▶ [Action item]:
Print the lines of the data, starting with the first, up to and including the line where "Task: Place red" appears.

▶ [Raw data]:
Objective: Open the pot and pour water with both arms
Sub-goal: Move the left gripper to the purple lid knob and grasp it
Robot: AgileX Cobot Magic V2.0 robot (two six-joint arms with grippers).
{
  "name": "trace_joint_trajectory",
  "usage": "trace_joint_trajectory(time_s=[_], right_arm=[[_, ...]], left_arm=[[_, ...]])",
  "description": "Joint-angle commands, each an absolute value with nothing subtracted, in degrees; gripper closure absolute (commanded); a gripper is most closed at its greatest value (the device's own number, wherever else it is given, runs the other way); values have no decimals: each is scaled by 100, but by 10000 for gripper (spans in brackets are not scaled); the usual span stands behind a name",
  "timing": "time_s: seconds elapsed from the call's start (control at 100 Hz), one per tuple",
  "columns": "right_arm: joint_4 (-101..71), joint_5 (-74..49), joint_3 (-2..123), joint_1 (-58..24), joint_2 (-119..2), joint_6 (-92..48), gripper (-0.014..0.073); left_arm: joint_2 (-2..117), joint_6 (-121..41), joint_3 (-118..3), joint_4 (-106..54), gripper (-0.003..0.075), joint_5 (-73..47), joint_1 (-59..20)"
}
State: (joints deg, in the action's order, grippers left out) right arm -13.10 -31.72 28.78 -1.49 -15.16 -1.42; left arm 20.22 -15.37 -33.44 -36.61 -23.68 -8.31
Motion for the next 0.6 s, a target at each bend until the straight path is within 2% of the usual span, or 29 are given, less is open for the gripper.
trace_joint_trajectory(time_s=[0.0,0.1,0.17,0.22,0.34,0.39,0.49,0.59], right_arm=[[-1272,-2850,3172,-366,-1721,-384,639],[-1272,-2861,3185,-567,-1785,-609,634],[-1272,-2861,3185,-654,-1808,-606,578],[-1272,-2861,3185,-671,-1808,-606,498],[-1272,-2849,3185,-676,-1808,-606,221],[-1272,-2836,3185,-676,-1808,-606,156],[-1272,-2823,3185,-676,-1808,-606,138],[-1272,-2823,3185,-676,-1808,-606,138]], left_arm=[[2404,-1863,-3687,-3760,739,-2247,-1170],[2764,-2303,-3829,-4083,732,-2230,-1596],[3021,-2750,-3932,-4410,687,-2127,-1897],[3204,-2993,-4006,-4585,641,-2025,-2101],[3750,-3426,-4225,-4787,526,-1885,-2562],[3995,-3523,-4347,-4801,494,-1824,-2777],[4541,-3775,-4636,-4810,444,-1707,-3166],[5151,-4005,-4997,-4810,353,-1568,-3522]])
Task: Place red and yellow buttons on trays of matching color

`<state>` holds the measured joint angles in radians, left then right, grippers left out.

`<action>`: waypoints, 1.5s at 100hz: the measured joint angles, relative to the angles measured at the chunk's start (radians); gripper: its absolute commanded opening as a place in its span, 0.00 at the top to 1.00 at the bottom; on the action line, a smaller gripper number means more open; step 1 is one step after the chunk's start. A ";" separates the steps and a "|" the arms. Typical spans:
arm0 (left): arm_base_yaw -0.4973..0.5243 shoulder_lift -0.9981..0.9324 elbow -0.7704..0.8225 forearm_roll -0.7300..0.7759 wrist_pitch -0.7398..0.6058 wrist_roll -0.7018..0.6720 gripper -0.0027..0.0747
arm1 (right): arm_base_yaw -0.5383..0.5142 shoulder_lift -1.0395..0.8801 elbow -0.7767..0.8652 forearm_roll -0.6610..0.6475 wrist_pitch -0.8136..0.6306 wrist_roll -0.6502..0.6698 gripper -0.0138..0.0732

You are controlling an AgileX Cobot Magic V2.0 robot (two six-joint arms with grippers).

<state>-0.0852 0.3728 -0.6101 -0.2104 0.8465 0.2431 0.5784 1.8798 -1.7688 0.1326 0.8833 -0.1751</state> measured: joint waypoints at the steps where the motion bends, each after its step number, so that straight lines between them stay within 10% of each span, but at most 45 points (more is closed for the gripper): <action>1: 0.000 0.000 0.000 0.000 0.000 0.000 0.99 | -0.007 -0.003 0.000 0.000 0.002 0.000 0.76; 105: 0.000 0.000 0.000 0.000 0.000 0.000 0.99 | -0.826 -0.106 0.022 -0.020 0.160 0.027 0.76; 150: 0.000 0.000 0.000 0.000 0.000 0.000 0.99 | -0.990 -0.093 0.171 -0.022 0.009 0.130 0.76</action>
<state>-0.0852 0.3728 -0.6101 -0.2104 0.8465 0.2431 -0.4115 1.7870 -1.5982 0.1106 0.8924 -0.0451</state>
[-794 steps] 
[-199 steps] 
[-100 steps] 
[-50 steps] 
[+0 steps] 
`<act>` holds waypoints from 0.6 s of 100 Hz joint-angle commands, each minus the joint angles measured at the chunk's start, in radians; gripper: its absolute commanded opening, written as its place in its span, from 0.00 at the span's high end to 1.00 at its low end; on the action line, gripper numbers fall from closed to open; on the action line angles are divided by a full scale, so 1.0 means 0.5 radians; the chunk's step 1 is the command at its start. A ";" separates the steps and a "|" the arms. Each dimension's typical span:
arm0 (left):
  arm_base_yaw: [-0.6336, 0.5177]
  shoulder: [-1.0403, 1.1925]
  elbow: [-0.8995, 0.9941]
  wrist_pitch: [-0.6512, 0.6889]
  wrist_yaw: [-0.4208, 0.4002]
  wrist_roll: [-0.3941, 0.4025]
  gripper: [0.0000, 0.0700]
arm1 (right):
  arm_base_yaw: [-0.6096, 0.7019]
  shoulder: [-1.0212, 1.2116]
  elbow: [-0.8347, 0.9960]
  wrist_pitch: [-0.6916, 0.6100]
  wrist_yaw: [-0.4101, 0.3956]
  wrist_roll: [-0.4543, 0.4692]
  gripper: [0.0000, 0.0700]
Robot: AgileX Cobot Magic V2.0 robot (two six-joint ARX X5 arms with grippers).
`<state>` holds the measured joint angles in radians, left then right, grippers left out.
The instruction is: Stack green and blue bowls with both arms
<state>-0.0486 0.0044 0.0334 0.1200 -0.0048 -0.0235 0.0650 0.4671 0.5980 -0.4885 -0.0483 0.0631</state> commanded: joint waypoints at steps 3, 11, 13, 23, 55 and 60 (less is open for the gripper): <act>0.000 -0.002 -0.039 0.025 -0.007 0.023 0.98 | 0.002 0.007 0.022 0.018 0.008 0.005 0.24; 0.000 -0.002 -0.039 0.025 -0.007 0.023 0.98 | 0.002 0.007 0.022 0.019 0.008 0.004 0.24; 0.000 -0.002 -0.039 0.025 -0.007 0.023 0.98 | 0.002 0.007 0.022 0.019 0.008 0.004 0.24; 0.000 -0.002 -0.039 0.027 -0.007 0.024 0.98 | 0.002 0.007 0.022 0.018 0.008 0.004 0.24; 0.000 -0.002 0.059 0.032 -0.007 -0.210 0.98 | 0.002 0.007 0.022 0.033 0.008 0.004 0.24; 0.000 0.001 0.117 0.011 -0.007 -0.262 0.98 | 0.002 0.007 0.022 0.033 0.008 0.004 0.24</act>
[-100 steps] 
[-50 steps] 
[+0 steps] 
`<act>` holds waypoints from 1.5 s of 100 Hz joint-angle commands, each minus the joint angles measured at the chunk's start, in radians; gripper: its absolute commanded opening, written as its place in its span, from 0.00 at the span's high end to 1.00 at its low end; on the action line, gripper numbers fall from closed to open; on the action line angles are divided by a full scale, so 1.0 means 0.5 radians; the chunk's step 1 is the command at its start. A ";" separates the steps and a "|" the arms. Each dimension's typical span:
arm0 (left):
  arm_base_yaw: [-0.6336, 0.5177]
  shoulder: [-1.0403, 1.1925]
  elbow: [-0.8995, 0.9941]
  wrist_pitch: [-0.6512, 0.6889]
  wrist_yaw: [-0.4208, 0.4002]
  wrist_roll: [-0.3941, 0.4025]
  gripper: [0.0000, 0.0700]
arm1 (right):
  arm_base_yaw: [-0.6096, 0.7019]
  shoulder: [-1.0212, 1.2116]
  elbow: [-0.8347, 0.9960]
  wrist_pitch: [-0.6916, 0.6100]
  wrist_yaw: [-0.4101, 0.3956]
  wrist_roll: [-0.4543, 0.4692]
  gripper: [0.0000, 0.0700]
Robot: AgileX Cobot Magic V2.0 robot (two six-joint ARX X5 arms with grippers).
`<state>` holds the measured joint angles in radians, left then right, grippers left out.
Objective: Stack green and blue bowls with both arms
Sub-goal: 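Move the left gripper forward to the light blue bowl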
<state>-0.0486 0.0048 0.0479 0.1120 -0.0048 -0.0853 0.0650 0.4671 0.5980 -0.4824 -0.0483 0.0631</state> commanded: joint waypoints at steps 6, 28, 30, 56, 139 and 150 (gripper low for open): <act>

▶ [Response]:
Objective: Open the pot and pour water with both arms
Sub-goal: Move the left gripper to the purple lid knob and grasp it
Robot: AgileX Cobot Magic V2.0 robot (two six-joint arms with grippers).
{
  "name": "trace_joint_trajectory",
  "usage": "trace_joint_trajectory(time_s=[_], right_arm=[[_, ...]], left_arm=[[_, ...]])",
  "description": "Joint-angle commands, each an absolute value with nothing subtracted, in degrees; gripper closure absolute (commanded); a gripper is most closed at its greatest value (the device's own number, wherever else it is given, runs the other way); values have no decimals: each is scaled by 100, but by 10000 for gripper (spans in brackets are not scaled); the usual span stands behind a name",
  "timing": "time_s: seconds elapsed from the call's start (control at 100 Hz), one per tuple",
  "columns": "right_arm: joint_4 (-101..71), joint_5 (-74..49), joint_3 (-2..123), joint_1 (-58..24), joint_2 (-119..2), joint_6 (-92..48), gripper (-0.014..0.073); left_arm: joint_2 (-2..117), joint_6 (-121..41), joint_3 (-118..3), joint_4 (-106..54), gripper (-0.003..0.075), joint_5 (-73..47), joint_1 (-59..20)"
}
State: (joints deg, in the action's order, grippers left out) right arm -13.10 -31.72 28.78 -1.49 -15.16 -1.42; left arm 20.22 -15.37 -33.44 -36.61 -23.68 -8.31
Motion for the next 0.6 s, a target at each bend until the straight path is within 2% of the usual span, or 29 are given, less is open for the gripper.
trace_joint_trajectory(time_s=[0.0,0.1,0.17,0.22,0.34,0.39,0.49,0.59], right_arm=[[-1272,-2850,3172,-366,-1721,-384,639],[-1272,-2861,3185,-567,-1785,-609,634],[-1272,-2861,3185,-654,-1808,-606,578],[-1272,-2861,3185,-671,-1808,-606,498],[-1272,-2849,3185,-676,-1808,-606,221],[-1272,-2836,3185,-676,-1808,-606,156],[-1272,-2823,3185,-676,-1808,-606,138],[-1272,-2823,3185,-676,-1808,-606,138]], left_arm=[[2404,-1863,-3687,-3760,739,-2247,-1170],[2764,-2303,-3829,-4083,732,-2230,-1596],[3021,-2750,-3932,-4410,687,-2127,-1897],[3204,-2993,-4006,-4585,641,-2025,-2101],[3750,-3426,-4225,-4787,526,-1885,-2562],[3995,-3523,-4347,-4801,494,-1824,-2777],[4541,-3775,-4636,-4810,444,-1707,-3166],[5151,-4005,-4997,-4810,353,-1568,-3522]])
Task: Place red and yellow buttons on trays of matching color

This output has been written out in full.